Requirement
Reproduce the data below line by line, from its first line to the line with "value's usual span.", both included, and nothing past that point.

*** Begin section ***

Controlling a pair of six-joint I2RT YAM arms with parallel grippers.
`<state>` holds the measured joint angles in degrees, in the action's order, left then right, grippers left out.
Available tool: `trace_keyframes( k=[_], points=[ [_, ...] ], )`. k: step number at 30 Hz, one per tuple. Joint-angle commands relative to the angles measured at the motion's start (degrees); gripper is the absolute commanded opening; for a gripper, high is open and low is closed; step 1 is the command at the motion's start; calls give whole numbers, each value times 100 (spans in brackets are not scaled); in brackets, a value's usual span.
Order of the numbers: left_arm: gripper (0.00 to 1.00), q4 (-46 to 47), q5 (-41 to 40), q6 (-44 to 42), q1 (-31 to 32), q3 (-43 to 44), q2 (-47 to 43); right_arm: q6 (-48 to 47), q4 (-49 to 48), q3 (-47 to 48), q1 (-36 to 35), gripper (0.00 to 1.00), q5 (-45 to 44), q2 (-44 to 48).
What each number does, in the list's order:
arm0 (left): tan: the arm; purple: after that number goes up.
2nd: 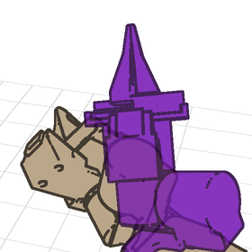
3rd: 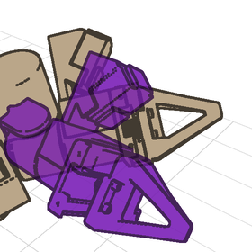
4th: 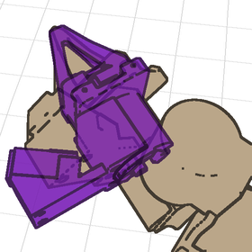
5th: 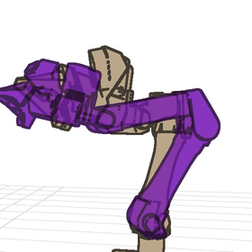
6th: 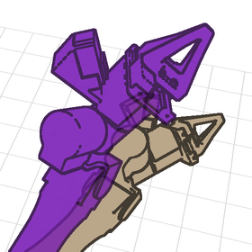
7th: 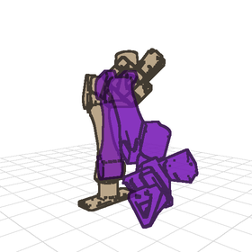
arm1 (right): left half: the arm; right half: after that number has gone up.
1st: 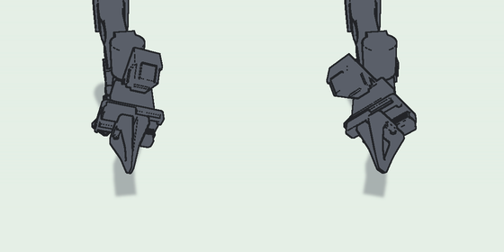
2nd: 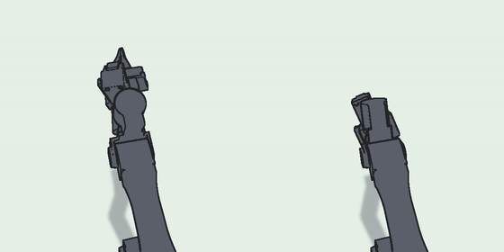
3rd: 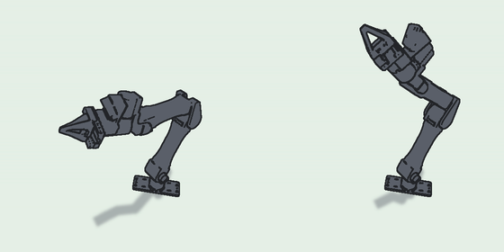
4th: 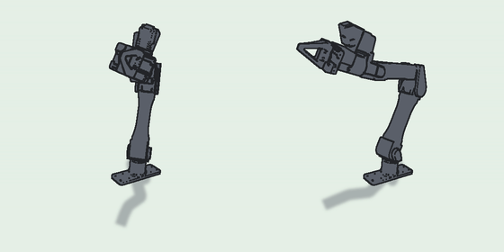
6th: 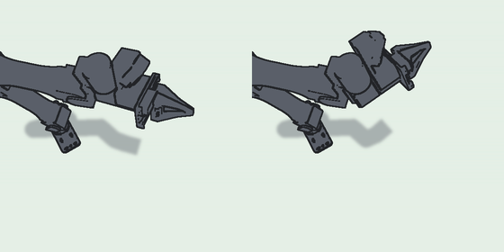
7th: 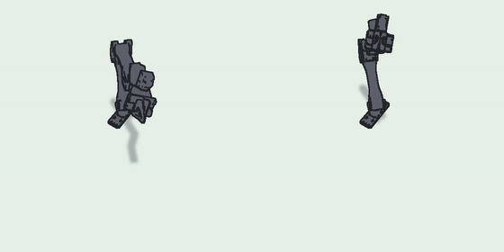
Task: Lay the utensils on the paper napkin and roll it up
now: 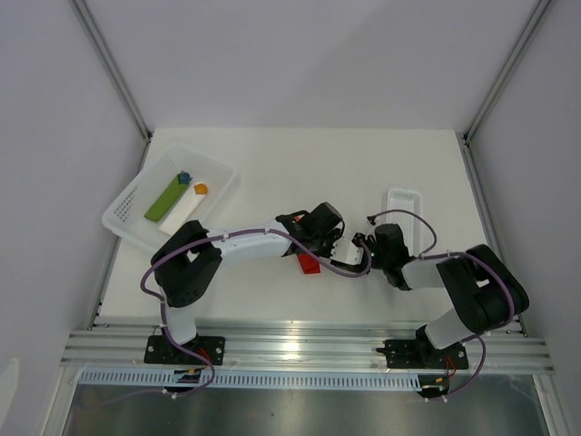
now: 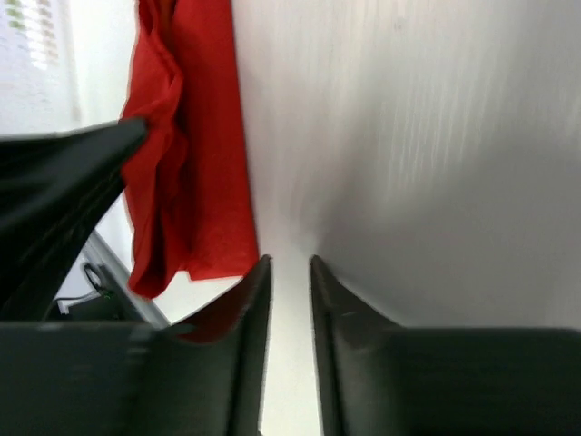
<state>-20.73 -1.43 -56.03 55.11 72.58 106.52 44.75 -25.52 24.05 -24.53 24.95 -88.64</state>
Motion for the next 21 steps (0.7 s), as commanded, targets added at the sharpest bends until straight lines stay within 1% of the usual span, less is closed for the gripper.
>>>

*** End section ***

Written reply
Controlling a pair of six-joint I2RT YAM arms with parallel grippers.
`<state>` holds the measured joint angles in degrees, in the action's order, left then right, grippers left out.
Available tool: `trace_keyframes( k=[_], points=[ [_, ...] ], )`. k: step number at 30 Hz, one per tuple. Joint-angle commands relative to the angles measured at the motion's start (degrees); gripper is the absolute commanded opening; for a gripper, high is open and low is closed; step 1 is the command at the motion's start; calls give whole numbers, each value times 100 (spans in brackets are not scaled); in brackets, a value's usual span.

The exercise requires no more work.